§ Activity: After locating the line that contains "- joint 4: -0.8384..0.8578" in the following entries, reproduce it and each later line exactly, including the last.

** Data follows **

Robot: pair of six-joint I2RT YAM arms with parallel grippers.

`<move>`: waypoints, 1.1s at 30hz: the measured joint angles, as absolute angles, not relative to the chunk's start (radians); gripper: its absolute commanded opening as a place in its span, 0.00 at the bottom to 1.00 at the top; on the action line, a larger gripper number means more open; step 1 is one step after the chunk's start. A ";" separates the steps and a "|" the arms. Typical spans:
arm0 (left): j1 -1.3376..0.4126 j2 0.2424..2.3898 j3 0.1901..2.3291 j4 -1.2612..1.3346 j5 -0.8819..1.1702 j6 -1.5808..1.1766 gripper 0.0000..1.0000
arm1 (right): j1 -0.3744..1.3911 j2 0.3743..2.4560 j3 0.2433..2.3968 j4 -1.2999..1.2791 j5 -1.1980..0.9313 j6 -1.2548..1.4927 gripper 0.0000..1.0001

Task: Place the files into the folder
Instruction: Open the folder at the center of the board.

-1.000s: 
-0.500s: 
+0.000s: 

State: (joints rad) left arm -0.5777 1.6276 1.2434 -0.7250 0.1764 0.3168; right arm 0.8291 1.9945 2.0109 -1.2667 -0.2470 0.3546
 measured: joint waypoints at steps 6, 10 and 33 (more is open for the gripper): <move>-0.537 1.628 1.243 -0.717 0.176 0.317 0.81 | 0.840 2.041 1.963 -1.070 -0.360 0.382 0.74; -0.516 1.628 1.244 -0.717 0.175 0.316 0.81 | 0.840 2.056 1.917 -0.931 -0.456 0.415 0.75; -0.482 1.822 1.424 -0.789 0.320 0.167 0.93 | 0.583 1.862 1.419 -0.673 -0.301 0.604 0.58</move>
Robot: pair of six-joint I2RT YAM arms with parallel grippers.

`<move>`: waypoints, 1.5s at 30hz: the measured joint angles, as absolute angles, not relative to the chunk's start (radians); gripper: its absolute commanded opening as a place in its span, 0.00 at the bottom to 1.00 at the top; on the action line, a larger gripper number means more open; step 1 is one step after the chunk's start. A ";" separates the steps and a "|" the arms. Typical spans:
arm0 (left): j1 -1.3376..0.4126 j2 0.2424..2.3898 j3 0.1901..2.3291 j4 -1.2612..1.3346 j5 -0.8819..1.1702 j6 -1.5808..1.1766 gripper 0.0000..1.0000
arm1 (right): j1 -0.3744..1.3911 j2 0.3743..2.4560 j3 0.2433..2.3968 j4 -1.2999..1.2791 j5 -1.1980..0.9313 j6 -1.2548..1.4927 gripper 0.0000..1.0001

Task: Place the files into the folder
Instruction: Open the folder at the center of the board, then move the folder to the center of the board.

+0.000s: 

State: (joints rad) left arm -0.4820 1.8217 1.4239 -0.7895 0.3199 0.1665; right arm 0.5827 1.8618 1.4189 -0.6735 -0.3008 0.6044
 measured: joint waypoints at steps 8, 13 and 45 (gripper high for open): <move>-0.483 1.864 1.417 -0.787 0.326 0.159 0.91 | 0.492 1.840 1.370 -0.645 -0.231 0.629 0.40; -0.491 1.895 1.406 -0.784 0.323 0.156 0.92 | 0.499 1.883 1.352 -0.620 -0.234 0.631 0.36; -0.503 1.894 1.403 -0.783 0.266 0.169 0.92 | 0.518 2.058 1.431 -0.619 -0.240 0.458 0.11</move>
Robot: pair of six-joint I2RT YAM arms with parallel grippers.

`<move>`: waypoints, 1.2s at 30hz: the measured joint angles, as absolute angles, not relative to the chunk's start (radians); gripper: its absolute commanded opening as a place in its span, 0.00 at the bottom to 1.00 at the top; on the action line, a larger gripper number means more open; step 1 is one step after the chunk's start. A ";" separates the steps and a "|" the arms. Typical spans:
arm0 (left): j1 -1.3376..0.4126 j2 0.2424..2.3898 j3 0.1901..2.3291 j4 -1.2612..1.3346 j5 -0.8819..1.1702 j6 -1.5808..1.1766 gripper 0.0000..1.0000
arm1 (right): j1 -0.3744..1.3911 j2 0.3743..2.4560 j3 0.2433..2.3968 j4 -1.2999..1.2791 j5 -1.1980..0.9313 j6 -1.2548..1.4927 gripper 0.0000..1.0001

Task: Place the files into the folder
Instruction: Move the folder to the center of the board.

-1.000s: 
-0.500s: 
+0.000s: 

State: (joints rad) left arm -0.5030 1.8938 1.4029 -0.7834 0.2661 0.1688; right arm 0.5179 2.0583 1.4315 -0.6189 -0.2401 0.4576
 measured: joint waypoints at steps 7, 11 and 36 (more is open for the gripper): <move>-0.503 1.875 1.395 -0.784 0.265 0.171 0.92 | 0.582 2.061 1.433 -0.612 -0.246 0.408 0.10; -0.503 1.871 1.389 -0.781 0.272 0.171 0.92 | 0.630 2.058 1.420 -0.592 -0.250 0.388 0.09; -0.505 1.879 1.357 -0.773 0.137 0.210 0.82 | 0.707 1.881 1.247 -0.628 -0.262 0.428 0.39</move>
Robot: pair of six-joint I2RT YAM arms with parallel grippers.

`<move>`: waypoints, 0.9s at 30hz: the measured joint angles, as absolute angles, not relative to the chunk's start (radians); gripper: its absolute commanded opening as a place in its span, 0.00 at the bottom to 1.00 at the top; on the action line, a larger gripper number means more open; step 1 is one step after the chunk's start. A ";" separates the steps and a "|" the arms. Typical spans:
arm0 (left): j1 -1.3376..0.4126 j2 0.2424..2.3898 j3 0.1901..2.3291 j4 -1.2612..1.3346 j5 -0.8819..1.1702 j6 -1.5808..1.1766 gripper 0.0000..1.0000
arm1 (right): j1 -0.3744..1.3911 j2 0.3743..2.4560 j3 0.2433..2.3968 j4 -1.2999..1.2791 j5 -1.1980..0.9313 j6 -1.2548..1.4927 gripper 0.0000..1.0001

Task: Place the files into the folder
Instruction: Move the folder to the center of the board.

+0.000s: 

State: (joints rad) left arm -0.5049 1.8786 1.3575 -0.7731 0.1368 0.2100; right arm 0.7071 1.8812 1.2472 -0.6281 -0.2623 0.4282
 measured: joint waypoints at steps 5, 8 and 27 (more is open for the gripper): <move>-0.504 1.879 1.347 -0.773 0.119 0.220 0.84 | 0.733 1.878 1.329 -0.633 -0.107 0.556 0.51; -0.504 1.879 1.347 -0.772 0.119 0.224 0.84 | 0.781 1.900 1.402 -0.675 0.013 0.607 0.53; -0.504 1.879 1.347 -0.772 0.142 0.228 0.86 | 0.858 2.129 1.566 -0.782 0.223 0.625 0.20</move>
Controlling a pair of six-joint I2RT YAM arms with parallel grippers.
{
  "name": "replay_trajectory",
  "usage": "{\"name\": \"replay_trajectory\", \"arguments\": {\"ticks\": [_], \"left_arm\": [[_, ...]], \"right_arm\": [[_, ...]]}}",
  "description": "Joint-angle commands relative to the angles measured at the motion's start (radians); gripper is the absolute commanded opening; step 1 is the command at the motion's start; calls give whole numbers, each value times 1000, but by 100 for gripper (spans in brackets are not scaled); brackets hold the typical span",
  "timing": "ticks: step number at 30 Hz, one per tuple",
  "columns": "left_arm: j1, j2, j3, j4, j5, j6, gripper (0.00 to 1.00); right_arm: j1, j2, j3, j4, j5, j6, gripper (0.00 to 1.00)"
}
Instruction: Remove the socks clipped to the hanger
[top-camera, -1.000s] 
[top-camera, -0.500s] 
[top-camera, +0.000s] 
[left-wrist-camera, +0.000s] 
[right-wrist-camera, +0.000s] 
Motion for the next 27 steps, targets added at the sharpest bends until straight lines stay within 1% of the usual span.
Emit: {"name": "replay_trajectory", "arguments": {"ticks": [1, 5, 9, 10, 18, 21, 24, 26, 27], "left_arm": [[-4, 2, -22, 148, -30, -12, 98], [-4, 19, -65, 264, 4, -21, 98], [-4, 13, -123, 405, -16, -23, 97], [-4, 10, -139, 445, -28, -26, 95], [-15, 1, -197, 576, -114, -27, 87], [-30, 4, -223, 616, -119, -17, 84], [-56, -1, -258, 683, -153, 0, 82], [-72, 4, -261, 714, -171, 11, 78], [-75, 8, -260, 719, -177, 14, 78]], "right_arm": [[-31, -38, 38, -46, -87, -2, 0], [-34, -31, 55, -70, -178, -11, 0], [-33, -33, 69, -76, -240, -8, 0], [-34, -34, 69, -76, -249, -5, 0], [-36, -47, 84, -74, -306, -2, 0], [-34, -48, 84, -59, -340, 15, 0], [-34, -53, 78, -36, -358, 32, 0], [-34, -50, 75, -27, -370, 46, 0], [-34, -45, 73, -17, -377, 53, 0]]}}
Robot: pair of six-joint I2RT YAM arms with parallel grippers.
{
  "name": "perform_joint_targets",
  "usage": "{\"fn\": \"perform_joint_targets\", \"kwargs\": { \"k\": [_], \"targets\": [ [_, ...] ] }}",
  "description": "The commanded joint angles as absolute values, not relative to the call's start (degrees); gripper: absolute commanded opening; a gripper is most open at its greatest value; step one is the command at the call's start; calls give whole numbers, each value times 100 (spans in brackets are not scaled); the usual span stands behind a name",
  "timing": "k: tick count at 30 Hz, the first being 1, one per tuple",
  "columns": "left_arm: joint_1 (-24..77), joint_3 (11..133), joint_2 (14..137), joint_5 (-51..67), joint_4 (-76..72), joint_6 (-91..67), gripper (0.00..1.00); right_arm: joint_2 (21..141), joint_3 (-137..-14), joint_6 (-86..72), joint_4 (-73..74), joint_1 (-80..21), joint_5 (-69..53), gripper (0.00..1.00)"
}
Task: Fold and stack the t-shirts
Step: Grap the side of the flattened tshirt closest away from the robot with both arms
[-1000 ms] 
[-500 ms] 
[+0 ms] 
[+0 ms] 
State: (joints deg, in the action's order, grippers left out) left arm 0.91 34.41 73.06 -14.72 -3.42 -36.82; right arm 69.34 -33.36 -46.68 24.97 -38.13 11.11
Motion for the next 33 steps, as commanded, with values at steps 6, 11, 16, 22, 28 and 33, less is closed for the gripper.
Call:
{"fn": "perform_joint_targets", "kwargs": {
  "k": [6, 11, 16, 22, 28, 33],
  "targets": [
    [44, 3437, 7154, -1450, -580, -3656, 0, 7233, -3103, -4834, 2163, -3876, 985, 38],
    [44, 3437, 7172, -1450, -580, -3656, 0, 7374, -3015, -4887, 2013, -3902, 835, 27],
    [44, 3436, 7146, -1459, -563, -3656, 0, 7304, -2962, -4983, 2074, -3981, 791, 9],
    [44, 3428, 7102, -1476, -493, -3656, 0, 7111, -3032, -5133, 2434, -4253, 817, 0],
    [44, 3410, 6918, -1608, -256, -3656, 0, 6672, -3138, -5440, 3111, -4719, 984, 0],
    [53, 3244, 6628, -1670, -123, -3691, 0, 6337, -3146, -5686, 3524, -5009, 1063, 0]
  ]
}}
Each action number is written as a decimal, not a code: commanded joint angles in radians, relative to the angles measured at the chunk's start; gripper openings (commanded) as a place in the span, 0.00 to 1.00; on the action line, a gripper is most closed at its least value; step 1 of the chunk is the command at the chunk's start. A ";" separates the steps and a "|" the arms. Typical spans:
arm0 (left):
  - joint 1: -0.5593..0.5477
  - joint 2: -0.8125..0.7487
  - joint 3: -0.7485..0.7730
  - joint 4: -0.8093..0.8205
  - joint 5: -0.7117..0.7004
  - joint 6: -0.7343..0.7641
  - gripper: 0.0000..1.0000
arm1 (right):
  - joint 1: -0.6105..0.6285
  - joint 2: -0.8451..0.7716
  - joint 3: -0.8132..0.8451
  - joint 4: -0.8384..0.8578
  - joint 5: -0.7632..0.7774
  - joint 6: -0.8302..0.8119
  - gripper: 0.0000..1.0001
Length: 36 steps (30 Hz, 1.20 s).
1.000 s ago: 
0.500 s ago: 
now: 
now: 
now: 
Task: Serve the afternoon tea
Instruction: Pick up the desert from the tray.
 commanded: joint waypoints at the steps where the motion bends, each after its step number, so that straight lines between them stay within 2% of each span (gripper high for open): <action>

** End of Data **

§ Reply:
  - joint 4: -0.8384..0.8578
  - joint 5: -0.7632..0.7774
  - joint 6: -0.8302..0.8119
  - gripper: 0.0000..1.0001
Length: 36 steps (30 Hz, 1.20 s).
1.000 s ago: 
0.500 s ago: 
now: 
now: 
now: 
Task: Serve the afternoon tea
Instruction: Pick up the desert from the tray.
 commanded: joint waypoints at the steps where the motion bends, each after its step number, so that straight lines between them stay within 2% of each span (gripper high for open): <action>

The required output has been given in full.